Вначале человек верит родителям – они его боги, затем – кумирам или старшим по положению и званию, после – мудрецам…
Многие верят в Бога, но Бог, давший человеку волю, не всегда определяет его жизнь, он определяет нравственность, реченную через священные книги, написанные руками людей, а те же жрецы пытаются верить другим жрецам…
И вот – кому же верить? Кто подскажет, как правильно, и кто будет истинен? Наверное, тот, кому открыта вся полнота веры и смысл ее. Но кто это? Бог? Наверное. Ведь стремление к нему равнозначно стремлению к истине. Бог и есть истина. И если, как утверждают материалисты, Бога нет, то слово «истина» им надо бы удалить из своего обихода. Я – не материалист. И порою жгуче желаю встречи с ним, с Богом. Естественно, здесь, на Земле. В череде испытаний. Но не будет такой встречи. Потому что кому объяснится все, тому уже не надо жизни земной.
Неужели познание высшего смысла обращает все в бессмыслицу? Тогда Юуки права.
Но ей я не верю.
7.
Выслушав мое ходатайство о новом лаборанте, Чан Ванли процедил:
– С какой стати? Таких в порту… их тысячи.
Я горячо заверил, что из тысяч необходим именно этот.
– Если он окажется… предателем, вы поплатитесь наравне,
– сказал глава братства замогильным голосом. – Завтра в семь часов вечера – ритуал. Для вас обоих. Да-а! Его зарплата – ваша проблема.
Пятясь задом, я вышел, благодаря.
А вечером следующего дня сидел в подвале виллы, куда был доставлен и Тун – в повязке, плотно закрывающей глаза.
Три старших брата в черных кимоно, расшитых серебряными драконами и тиграми, по очереди взывали к нам, коленопреклоненным. Я был обращен в надлежащую веру и отполз в угол, наблюдая, как заклинают моего протеже.
– Если сердце твое дрогнет и ты отступишь, смерть твоя будет мучительной и лучше, если бы ты был сварен в нечистотах,
– вперившись взглядом в серый комок распластанного человека, провозглашал Чан Ванли.
– Если корысть овладела тобой и ты украл деньги братьев твоих, лучше, если ты был сожран акулами, – подпевал второй старший брат.
Третий старший брат после каждой фразы бил плашмя красивым декоративным мечом Туна по голове.
Удивительная эта пошлость театральных балахонов, напудренных лиц, игрушечного клинка была парадоксальна своим несоответствием с сущностью кривляющихся здесь людей – расчетливых, жестоких, повелевающих сотнями им же подобных слуг, что тоже наверняка недоумевали над дичью таких вот обрядов – бессмысленных спектаклей, где зрители – сами актеры.

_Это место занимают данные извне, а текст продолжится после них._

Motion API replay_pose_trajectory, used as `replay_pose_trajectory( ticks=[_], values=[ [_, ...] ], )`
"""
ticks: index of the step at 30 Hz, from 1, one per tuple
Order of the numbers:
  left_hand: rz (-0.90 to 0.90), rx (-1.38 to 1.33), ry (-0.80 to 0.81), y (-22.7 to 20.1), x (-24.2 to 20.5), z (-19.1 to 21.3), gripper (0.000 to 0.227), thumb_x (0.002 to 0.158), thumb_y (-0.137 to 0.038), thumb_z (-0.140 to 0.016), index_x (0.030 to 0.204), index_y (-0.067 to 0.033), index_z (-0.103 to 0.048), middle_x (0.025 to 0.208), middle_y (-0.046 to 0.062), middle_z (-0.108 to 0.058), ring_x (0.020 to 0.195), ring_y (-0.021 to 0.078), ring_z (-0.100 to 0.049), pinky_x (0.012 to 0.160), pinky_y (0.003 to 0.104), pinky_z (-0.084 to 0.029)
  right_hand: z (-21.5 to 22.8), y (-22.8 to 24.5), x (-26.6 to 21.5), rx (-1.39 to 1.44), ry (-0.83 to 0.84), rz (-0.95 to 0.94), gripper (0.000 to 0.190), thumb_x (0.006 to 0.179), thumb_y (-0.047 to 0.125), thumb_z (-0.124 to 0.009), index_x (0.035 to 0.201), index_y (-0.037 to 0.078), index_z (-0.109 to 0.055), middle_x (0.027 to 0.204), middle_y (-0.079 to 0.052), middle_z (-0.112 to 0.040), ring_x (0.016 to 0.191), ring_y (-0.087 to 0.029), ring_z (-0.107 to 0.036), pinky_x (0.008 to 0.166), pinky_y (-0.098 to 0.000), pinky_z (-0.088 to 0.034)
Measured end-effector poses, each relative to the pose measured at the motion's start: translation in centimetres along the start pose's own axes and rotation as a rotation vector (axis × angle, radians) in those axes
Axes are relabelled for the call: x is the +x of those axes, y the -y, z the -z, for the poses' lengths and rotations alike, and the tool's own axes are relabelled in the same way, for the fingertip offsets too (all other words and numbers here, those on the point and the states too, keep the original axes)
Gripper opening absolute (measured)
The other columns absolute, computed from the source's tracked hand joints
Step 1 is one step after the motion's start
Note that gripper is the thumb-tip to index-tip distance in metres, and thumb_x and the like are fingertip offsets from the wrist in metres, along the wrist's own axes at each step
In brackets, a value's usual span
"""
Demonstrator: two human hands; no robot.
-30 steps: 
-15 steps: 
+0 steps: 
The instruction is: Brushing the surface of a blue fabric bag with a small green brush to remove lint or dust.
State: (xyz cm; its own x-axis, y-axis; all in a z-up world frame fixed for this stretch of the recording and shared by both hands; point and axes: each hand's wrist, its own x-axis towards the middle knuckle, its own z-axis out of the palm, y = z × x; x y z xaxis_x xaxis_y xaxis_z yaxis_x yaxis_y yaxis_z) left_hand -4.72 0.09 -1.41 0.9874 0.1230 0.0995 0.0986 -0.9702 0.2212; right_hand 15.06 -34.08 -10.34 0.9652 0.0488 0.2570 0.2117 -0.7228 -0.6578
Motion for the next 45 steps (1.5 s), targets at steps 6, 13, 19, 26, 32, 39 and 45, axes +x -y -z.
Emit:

А может, действо необходимо как метод оглупления глупостью? Или как некая материализация идеологии? И чем нелепее действо и уродливее материализация, тем нагляднее утверждение идеологии?
Наверное, так, если задуматься о сектантстве вообще.
У Туна были ошарашенные, но покорные глаза.
Звучала присяга, лилась кровь на жертвенник и в кубок, скрепляя клятву новенького с заветами хозяев его, а я, глядя в сумрак бетонного душного подвала, вспоминал ту страну, откуда прибыл Тун. Как же ему должно быть странно здесь, как инопланетянину…
Детство. Начало весны. Треснутая штукатурка детдомовской школы. Большая перемена. Капель и солнце. Ноздреватый снег под саженцами яблонь. Высыпавшая на двор ребятня. Гомон восклицаний. Куцые казенные пальтишки и ушанки.
Я смотрю в прошлое будто через бинокль, одновременно пытаясь выправить в нем четкость. Только напрасно – контуры неизменно уплывают, и остается угадывать в смазанных пятнах лица и в разрозненных звуках – слова. Боже, о чем я говорил тогда с этими мальчишками, своими сверстниками, на почти утраченном теперь языке? Не вспомнить, да и не перевести это ни на английский, ни на французский, ни на китайский и лхасский…
Детство. Начало весны. Снег! Бурые, золотые, синие краски.
И черно-белые.
Отсыревшая акварель памяти.
Внезапно я хочу туда, на это место. Хотя бы на час. Меня раздражает бинокль с замызганными линзами. И как это, в сущности, просто: сесть в самолет и через реальность пространства прилететь в нереальность ушедшего времени, оказавшись на том дворике, который подметал бородатый дворник в валенках, гоняя нас, мелюзгу, галдящую вокруг него, неуклюжей грубой метлой; теперь, конечно, ином дворике, но где, однако, вспомнится то, что забыл, кажется, уже навек.
Родина. Воспоминание. Горькое, оплаканное давно. Гонконг – не родина. Это Элви. Тоже потерянная. Кто же я? Кому служу?